■ Saved data entries ■
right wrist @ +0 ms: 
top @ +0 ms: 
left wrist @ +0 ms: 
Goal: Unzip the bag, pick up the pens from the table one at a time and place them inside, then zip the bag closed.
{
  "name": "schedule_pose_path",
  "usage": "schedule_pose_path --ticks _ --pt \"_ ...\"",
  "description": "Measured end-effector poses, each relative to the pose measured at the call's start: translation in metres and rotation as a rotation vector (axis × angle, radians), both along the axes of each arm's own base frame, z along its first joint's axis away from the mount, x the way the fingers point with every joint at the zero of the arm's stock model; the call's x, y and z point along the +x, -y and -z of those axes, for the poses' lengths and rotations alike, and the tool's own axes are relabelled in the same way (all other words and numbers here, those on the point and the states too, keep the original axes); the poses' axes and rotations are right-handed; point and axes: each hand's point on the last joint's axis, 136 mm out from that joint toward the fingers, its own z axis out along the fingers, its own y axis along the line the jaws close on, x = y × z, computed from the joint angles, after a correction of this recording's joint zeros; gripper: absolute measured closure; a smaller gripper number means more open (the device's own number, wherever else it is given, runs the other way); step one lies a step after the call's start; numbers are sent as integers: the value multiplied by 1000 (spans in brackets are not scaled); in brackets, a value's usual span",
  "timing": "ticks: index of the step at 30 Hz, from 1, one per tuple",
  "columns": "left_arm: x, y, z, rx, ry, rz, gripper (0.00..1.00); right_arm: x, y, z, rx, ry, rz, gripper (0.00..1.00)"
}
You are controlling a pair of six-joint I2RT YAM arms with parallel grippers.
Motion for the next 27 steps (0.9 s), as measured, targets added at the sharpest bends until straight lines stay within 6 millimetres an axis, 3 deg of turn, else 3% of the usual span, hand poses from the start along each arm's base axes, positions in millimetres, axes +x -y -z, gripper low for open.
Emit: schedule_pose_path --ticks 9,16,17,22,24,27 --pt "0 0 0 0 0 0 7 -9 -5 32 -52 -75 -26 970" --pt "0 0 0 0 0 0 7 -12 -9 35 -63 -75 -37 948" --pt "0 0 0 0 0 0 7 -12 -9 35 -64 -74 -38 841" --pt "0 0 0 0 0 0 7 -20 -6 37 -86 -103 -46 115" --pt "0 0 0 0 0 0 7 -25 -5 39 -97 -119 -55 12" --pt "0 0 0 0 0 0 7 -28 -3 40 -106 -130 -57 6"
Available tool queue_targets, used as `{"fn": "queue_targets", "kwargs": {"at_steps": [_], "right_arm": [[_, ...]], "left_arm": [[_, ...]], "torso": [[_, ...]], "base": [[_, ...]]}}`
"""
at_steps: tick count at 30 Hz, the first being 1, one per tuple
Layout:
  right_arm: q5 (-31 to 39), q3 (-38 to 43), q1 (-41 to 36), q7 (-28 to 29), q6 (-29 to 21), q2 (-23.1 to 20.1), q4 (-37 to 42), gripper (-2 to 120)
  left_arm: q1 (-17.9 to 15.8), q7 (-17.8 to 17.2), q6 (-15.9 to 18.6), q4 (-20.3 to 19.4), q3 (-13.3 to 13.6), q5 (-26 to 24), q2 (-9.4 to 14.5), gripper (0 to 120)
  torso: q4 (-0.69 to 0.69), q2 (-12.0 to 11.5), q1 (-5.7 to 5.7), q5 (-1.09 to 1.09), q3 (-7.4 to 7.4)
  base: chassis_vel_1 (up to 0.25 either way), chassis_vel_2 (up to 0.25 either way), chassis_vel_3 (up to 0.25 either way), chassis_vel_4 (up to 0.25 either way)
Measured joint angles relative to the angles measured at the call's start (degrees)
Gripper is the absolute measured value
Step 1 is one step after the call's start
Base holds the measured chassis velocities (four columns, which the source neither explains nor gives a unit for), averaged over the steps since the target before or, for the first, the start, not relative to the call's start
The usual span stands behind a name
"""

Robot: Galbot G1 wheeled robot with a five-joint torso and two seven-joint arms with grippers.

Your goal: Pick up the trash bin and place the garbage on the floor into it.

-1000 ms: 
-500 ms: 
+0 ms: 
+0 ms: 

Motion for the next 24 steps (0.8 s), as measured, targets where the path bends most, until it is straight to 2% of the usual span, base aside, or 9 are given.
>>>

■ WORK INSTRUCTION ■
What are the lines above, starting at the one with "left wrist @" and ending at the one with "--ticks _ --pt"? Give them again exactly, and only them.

■ YOUR RESPONSE ■
left wrist @ +0 ms: 
Goal: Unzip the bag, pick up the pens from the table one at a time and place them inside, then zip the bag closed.
{
  "name": "schedule_pose_path",
  "usage": "schedule_pose_path --ticks _ --pt \"_ ...\"",

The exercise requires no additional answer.